= WHAT YOU SHOULD DO =
Extract the records in full, leaving every picture out.

= Items listed in a dataset =
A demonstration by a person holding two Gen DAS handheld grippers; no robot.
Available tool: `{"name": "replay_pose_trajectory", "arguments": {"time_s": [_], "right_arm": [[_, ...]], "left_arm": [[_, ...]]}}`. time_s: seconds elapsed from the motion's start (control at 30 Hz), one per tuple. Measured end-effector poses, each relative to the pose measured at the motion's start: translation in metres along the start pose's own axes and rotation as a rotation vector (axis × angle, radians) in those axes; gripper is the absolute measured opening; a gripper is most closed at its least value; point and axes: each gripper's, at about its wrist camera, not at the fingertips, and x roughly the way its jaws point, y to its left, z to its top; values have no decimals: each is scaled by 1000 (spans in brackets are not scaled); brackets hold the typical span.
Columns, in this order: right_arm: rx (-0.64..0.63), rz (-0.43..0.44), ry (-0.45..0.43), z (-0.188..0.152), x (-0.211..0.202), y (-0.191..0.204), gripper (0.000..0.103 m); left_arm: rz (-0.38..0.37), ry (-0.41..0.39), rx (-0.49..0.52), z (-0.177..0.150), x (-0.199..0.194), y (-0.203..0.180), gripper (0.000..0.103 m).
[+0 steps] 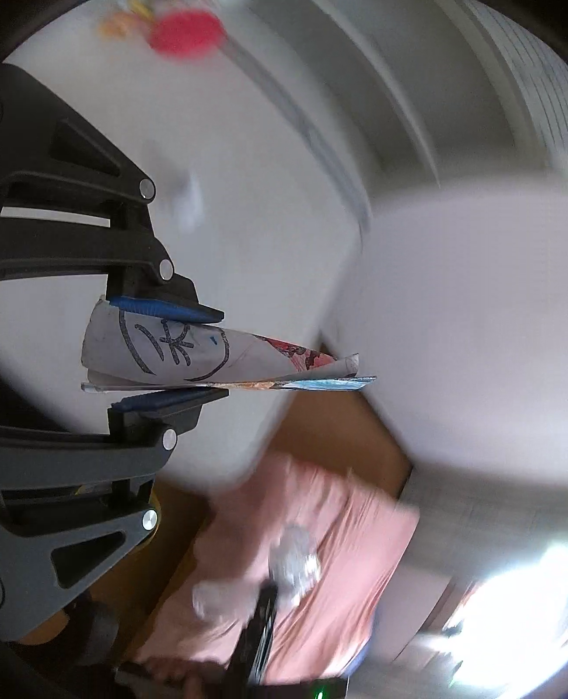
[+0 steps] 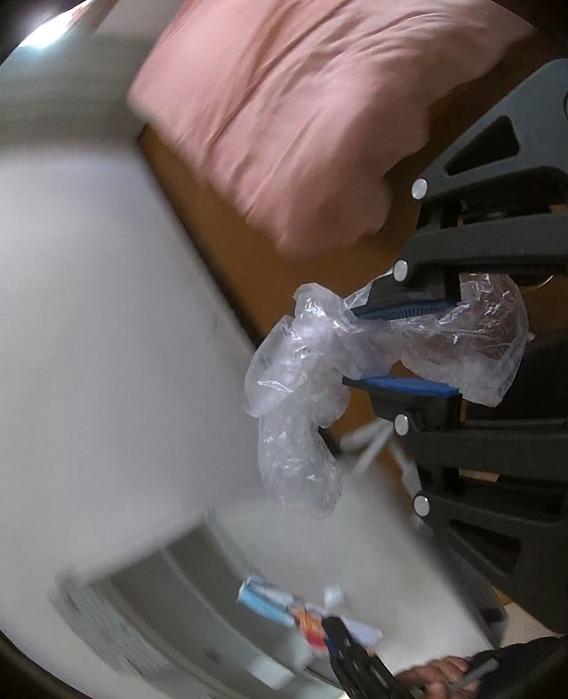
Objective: Collect trash
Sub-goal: 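Carry the wrapper and plastic bag over the black bin and open both tools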
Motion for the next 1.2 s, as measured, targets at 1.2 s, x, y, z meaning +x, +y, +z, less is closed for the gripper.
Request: {"name": "replay_pose_trajectory", "arguments": {"time_s": [1.2], "right_arm": [[352,-219,551,-166,105,-235,24]], "left_arm": [[-384,611,374,-131,272,-299,43]]}}
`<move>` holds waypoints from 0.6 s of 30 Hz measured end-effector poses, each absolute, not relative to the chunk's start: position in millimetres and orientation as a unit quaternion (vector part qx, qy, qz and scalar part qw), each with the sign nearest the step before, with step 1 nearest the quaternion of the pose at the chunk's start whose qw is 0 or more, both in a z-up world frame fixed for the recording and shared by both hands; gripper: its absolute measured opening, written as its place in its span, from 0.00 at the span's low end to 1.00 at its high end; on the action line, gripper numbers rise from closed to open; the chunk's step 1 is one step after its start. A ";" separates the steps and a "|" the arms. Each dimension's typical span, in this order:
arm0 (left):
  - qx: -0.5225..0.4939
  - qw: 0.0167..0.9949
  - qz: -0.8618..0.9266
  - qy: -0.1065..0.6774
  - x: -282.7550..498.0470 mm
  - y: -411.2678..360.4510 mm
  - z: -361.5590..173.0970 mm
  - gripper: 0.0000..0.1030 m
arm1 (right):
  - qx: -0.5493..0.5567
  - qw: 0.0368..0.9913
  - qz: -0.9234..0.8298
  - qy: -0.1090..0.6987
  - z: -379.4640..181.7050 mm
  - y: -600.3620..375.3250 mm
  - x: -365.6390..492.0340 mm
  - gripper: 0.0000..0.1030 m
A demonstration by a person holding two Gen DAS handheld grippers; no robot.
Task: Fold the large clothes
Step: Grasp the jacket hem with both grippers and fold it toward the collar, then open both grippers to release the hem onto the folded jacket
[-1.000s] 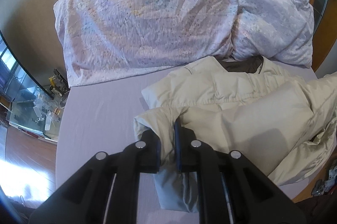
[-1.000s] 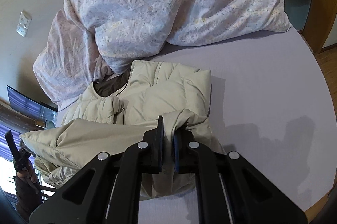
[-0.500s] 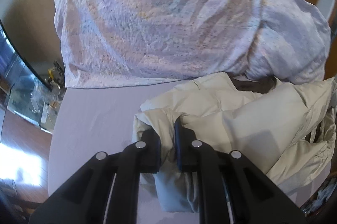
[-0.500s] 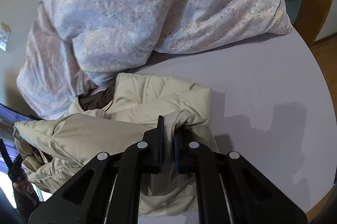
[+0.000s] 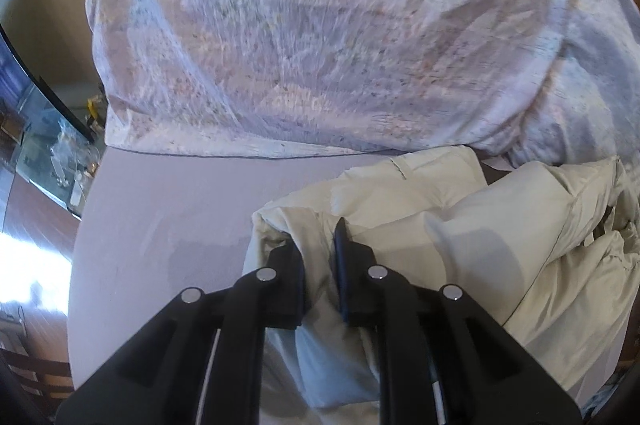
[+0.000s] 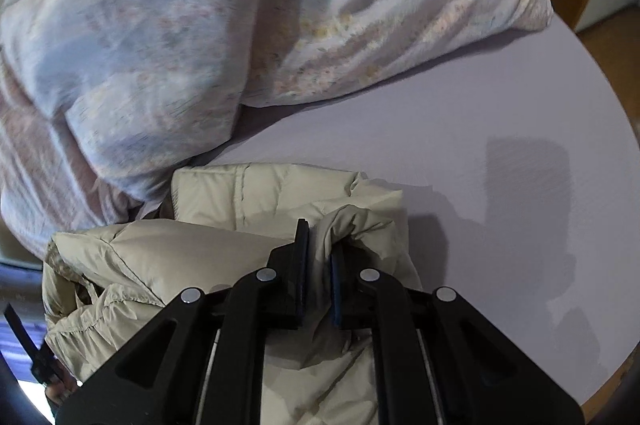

= SOLUTION TO THIS PROBLEM =
A demonstration by a person holding two Gen DAS handheld grippers; no robot.
Available tool: `{"name": "replay_pose_trajectory", "arguments": {"time_s": [_], "right_arm": [[_, ...]], "left_arm": [[_, ...]]}}`. time_s: seconds elapsed from the motion's start (control at 30 Hz), one per tuple. Measured end-effector poses, each relative to the pose measured at the motion's start: translation in metres along the start pose's own axes and rotation as a rotation vector (axis × angle, radians) in those axes; gripper is the absolute measured opening; a gripper is most closed at its least value; point and axes: each gripper's, at about its wrist camera, not at the fingertips, and x roughly the way its jaws point, y to its left, z to its top; values have no decimals: each is scaled by 1000 (spans in brackets are not scaled); brackets hold the typical span.
Columns, in this order: right_arm: rx (-0.64..0.63), rz (-0.43..0.44), ry (-0.45..0.43), z (-0.188..0.152), x (-0.211..0.202), y (-0.191..0.204), gripper (0.000..0.103 m); left_arm: rz (-0.38..0.37), ry (-0.41..0.39), rx (-0.49..0.52), z (-0.177..0.150), x (-0.199..0.194), y (-0.203..0.180), gripper (0.000..0.103 m).
[+0 steps] 
[+0 steps] 
Objective: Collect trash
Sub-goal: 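Carry the wrapper and plastic bag over the black bin and open both tools
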Motion for the next 1.2 s, as measured, targets at 1.2 s, x, y, z meaning +x, +y, +z, less is closed for the gripper.
Request: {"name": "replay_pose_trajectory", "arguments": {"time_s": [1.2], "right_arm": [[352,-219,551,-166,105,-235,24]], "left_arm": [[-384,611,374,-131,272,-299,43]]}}
`<move>` holds waypoints from 0.6 s of 30 Hz measured end-effector poses, each absolute, not relative to the chunk's start: position in millimetres and orientation as a unit quaternion (vector part qx, qy, qz and scalar part qw), each with the sign nearest the step before, with step 1 nearest the quaternion of the pose at the chunk's start whose qw is 0 or more, both in a z-up world frame fixed for the recording and shared by both hands; gripper: its absolute measured opening, written as its place in its span, from 0.00 at the span's low end to 1.00 at its high end; on the action line, gripper numbers rise from closed to open; the chunk's step 1 is one step after its start. A ";" separates the steps and a "|" the arms. Each dimension's typical span, in this order:
arm0 (left):
  - qx: -0.5225..0.4939
  - qw: 0.0167..0.9949
  - qz: -0.8618..0.9266
  - qy: -0.1065..0.6774
  - x: -282.7550..498.0470 mm
  - y: -411.2678..360.4510 mm
  - z: -361.5590..173.0970 mm
  - gripper: 0.0000..0.1030 m
arm1 (right):
  - qx: -0.5493..0.5567
  - qw: 0.0368..0.9913
  - qz: -0.9234..0.8298
  - qy: -0.1090..0.6987
  - z: -379.4640..181.7050 mm
  - y: -600.3620..375.3250 mm
  - x: -365.6390..492.0340 mm
  - gripper: 0.0000..0.1030 m
A demonstration by a person holding two Gen DAS handheld grippers; no robot.
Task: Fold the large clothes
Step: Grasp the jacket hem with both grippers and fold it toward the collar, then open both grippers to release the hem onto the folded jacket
[-1.000s] 
[-1.000s] 
[-0.500s] 
[-0.500s] 
[+0.000s] 
[+0.000s] 

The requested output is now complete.